Engine hesitation when increasing speed from idle

I have a carburation problem on my 1970 Series 2 OTS which I am hoping that someone may have ideas on. I needed to overhaul the Stromberg Carbs because the needle valves in the float chambers were sticking closed on occasion and the engine would stop from lack of fuel.
I removed the carbs and overhauled them fitting new metering needles and the Joe Curto adjustable main jets. I have overhauled several Stromberg’s in the past so I am not a novice at this. I set up the temperature compensators but decided to inhibit their operation by blanking off the air feed into them. I also overhauled and set up the bypass valves but again decided to render them ineffective by blocking off their exit passage (the one that bypasses the primary throttle butterfly). Since emissions testing is not required on pre-1974 cars in California I figured that this would make the carbs easier to set up vis a vis the mixture strength. I also decided to remove the secondary throttle butterfly valves and their operating mechanisms and just blank of the passages that the throttle shafts went through.
Now to the problem. When the engine is fully warmed up and idling at about 850 rpm if I press the accelerator to increase the engine speed (say when setting off from stop lights) the engine virtually dies and it sounds like it is not getting enough fuel. If I press the accelerator very slowly the engine will speed up without a problem but this takes a few seconds to do which delays getting away from stop lights. If I use the choke to speed up the idling speed to say 1200 rpm them this hesitation does not occur. The engine runs fine when the car is moving and there is no hesitation or flat spots as the speed is increased or decreased. Hence the problem is just when the engine is asked to accelerate from idle prior to letting the clutch out.
The carb piston dampers are full to the correct level with 20-50 engine oil so I don’t think that pistons are rising too fast when the primary throttle butterfly is opened. The mixture strength at idle seems OK based on listening to the exhaust note. I set the float heights in the float chamber to 16.5mm as per the ROM and the floats are new so I cannot see the fuel level being the issue.
The question is what is the problem? I am thinking that the removal of the secondary throttles may be causing this problem. For small primary throttle openings, the secondary throttles remain closed so maybe the suction at the main jet position is less than when there are no secondary throttles. Maybe removal of the secondary throttle requires changing the size of the main needles. I cannot think of any other issues that would cause this problem. If anyone can suggest what might be the cause I will be grateful. Has anyone who has removed the secondary throttles experienced anything like this?

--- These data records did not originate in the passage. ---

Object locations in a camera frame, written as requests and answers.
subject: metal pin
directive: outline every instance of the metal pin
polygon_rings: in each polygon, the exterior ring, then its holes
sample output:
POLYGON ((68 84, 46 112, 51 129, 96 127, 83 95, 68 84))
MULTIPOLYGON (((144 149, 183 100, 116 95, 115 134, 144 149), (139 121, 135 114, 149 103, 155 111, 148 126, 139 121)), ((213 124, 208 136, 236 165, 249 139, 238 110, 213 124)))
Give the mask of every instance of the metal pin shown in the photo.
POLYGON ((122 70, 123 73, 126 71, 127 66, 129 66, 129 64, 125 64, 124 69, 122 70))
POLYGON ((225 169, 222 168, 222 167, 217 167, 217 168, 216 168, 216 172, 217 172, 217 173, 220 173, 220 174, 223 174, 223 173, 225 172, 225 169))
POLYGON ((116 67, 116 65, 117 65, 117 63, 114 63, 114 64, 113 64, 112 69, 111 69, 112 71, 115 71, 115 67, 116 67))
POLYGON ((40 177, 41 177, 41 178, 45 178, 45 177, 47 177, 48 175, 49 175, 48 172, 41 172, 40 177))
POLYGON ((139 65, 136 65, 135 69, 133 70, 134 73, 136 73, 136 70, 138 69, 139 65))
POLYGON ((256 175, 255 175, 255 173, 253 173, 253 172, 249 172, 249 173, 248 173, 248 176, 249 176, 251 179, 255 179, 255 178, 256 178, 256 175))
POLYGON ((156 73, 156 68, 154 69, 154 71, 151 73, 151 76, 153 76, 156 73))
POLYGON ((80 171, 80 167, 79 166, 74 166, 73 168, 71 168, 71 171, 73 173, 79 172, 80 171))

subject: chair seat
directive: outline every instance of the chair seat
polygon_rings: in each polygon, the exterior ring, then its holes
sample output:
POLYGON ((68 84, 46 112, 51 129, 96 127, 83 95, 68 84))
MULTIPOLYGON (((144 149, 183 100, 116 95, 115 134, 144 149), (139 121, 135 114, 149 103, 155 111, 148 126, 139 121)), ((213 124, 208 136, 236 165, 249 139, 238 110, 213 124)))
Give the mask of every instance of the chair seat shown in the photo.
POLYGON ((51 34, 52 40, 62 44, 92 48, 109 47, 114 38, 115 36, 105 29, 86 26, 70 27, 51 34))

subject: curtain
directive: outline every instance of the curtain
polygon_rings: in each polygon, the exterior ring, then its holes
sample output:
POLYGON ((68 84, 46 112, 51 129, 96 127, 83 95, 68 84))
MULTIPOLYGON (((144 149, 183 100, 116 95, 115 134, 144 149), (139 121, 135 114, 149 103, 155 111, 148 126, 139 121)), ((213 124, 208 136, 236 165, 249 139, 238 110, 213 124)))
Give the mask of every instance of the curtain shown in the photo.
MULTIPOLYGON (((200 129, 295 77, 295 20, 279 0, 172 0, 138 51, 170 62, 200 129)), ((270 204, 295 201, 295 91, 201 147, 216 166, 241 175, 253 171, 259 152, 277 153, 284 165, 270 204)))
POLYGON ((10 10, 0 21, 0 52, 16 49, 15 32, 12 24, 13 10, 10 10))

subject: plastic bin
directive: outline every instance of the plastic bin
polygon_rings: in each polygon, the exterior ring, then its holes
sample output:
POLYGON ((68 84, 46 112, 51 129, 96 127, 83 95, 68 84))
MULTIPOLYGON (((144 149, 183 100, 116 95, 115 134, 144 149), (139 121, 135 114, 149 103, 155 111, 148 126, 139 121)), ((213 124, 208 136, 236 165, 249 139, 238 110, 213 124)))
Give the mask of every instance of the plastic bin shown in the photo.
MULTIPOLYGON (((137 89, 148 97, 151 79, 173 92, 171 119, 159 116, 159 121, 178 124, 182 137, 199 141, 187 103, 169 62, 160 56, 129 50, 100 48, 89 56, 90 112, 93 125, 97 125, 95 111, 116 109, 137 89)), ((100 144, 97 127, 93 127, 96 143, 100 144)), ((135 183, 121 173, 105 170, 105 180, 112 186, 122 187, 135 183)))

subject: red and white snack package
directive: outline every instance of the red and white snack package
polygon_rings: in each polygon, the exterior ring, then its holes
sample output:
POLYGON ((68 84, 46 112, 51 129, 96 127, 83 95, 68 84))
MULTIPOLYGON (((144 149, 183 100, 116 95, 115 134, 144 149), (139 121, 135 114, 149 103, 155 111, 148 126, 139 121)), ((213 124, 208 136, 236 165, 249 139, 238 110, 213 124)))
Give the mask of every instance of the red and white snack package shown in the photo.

not doubting you ability to work on carbs, i have comprehensive tuning and service info on my library (free) worth a read, there maybe something you’ve done or haven’t done.

Thanks I will read your stuff. Nobody is immune to screwing up no matter how many times you have done the job, particular as you cross the 80 years old mark as I have done

Stuart A Greenwood

not far behind you

I removed the secondaries also , seemed a lot better throttle response , but …one or two slight problems - Slight misfire starting from cold , and a tendency to stall setting off from rest .
I took a close look at all the places air might be leaking in ( secondary throttle shaft sealing , bypass valves , temp compensators , and the blanking plate for the cross-over pipe ) and tightened them / applied sealer .
Now it runs ok , so must have been air getting in somewhere .
Maybe it would be an idea to check the temp compensators - there is a tiny sealing ring in there which can easily get lost - I sealed up the entrance ports and silicone sealed around the covers just to make sure .


Do you still have the original 41322 distributor fitted with the vacuum retard module piped to the front carb?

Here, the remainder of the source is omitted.